* [EXERCISE REQUIREMENTS]
Please return all lines in the listing holding the word "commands".

* [DATASET EXTRACT]
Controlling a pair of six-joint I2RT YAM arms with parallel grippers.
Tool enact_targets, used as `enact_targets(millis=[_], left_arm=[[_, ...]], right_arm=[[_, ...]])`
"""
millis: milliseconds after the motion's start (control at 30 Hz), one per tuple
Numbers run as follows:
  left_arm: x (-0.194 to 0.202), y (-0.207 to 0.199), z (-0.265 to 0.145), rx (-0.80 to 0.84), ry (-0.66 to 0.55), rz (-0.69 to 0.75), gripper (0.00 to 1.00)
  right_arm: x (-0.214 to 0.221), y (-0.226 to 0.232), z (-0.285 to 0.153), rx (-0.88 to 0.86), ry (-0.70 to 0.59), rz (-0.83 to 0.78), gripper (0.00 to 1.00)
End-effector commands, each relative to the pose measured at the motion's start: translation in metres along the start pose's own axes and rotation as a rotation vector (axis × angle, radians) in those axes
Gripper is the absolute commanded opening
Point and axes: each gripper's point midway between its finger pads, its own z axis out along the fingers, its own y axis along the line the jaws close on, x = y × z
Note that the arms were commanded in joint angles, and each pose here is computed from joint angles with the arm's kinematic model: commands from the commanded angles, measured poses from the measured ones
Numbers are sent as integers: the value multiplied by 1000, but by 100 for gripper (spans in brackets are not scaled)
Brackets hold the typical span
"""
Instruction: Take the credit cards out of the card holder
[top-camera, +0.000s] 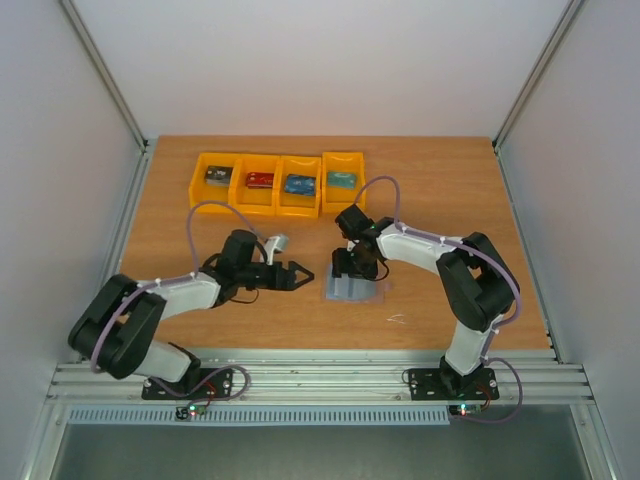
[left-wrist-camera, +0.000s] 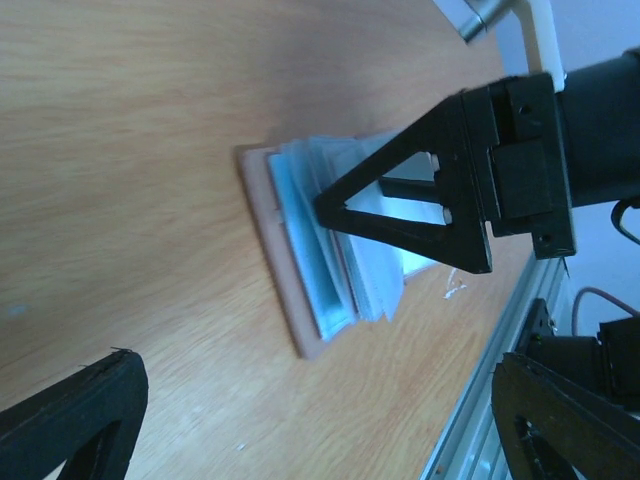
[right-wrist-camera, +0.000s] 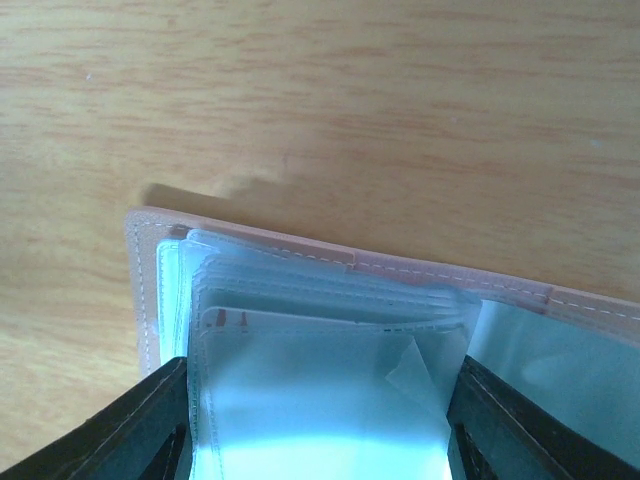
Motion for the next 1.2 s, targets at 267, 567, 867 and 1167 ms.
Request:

* [ANSWER FOR THIS EXERCISE]
End-effector commands, each relative to the pose measured at the motion's start: translation in metres along the start pose's own axes and rotation as a rotation vector (axis × angle, radians) in those axes
Note that the arms were commanded in joint angles, and each pose here is computed from joint angles with the arm's kinematic model: commands from the commanded angles, measured poses from the measured ones

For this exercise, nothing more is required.